The decay mathematics
The decay happens automatically and invisibly. Suppose an investor buys $10,000 of EURL. The FTSE Europe rises 10% over two months, which would suggest EURL rises 30%. But due to daily rebalancing in a volatile market, EURL might rise only 25%. The investor has captured less than three-quarters of the expected leverage.
In a sideways market with 20% volatility, the decay accelerates. A stock index that ends the year unchanged after a range of violent swings will cost an EURL holder real money—sometimes 5% or more. The more volatile the market, the worse the decay.
This is why the fund’s documentation explicitly warns: “This ETF is designed as a short-term trading vehicle and should not be expected to provide three times the return of the index over longer periods.”
Costs and financing
EURL’s expense ratio is roughly 95 basis points per year, one of the highest of any equity ETF. Most of that cost is not management; it is the cost of borrowing the money used for leverage. When interest rates are high, the financing cost climbs, and EURL’s annual drag grows. The fund also accrues transaction costs from constant rebalancing and the bid-ask spreads it faces when moving in and out of positions.
Additionally, there is the opportunity cost of leverage: if the index rises 1% and EURL rises 3%, the investor has captured the gain but also taken on the risk. If the index falls sharply, EURL falls three times as hard, and losses accumulate fast.
The use case
EURL is used almost exclusively by traders on very short timeframes. A hedge-fund manager who believes European stocks are about to spike on economic data or central-bank news might buy EURL for a few days. An algorithmic trader might hold it for minutes or hours. Retail traders might hold it over a weekend if they are confident in a Monday rally.
No serious investor buys EURL planning to hold it for months or years.
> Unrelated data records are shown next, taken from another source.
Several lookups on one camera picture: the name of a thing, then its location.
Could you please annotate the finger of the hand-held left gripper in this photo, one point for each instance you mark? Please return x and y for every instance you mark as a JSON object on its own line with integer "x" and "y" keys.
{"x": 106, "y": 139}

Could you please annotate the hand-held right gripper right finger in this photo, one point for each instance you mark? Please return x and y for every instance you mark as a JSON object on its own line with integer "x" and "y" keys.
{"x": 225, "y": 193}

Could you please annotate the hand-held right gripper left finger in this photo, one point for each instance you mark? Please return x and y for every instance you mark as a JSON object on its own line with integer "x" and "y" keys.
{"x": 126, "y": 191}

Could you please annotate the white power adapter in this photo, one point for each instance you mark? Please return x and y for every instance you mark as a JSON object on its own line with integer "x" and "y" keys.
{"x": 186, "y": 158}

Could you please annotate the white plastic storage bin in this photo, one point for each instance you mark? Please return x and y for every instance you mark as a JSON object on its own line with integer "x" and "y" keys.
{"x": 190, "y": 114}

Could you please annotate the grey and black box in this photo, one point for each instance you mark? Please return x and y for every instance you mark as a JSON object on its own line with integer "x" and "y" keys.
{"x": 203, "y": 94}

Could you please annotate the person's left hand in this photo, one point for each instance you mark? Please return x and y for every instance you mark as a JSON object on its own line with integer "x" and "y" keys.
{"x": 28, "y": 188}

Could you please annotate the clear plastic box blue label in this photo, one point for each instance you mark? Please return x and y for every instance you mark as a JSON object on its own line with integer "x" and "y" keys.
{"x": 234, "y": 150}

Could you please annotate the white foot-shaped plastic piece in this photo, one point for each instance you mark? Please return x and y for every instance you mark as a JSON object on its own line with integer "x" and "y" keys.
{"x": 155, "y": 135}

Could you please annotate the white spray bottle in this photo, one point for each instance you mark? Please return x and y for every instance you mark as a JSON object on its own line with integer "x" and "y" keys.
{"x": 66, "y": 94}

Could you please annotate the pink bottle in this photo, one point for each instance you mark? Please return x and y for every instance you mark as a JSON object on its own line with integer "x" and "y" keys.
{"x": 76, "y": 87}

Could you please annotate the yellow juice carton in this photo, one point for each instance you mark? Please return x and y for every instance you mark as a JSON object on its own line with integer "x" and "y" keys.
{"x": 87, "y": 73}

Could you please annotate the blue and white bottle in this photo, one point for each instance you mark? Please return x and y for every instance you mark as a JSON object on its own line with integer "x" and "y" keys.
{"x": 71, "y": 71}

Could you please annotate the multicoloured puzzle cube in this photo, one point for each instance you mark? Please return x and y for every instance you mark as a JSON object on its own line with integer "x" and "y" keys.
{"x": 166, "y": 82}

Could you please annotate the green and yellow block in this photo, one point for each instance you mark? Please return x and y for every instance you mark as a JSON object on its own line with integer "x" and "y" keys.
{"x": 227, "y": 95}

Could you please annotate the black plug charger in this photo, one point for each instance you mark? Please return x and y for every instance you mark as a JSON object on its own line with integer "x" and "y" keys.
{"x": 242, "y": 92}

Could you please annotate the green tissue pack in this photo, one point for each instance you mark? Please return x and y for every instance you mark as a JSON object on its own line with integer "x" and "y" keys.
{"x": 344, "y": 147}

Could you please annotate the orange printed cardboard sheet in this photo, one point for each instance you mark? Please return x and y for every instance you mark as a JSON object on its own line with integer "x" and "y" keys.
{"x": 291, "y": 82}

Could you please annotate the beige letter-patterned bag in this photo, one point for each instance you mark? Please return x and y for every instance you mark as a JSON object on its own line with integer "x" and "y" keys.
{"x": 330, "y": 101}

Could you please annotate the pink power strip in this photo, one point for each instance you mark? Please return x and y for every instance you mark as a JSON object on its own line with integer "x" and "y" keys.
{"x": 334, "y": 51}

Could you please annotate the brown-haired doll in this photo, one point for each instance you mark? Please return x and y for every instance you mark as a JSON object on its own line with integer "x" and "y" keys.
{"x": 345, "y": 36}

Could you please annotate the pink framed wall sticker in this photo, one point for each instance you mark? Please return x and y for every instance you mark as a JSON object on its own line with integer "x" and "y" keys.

The decay would be substantial, and the risk is unjustified for a long-term holding period. For long-term leverage on Europe, there are better instruments: margin accounts with stocks or ETFs, or options strategies that do not suffer from daily reset decay.
Risks beyond volatility decay
The obvious risk is that leverage magnifies losses. A 10% fall in the FTSE Europe means roughly a 30% loss in EURL. For a $10,000 investment, that is a $3,000 loss overnight. A 30% drop in the index is not unheard of in a bear market; it has happened several times in the past two decades.
There is also the risk that the fund’s leverage gets out of sync with the index in a crisis. If European equities fall sharply on a day the markets are dislocated and illiquid, EURL might not be able to rebalance cleanly, and its actual leverage could be higher or lower than intended.
Finally, there is the structural risk of owning an ETF that must rebalance daily in an illiquid market. If volatility spikes, the financing costs climb, and if the fund grows very large, the logistics of rebalancing become harder.
Understanding EURL in context
EURL is part of Direxion’s family of leveraged ETFs, which includes 3x leveraged bets on dozens of sectors, indices, and themes. These tools exist for traders who need them, but they are not investments—they are instruments, tools for timing and tactical allocation. They are not suitable for buy-and-hold investors, and they carry costs and risks that make them expensive to use inefficiently.
Anyone considering EURL should understand daily reset decay intimately. If you believe you can time the market—that you know when a European rally is about to start and when to exit—then EURL can amplify those correct calls. If you are unsure, or if you plan to hold for more than days or weeks, the fund will almost certainly underperform a simpler, unleveraged European ETF or a plain portfolio of European stocks.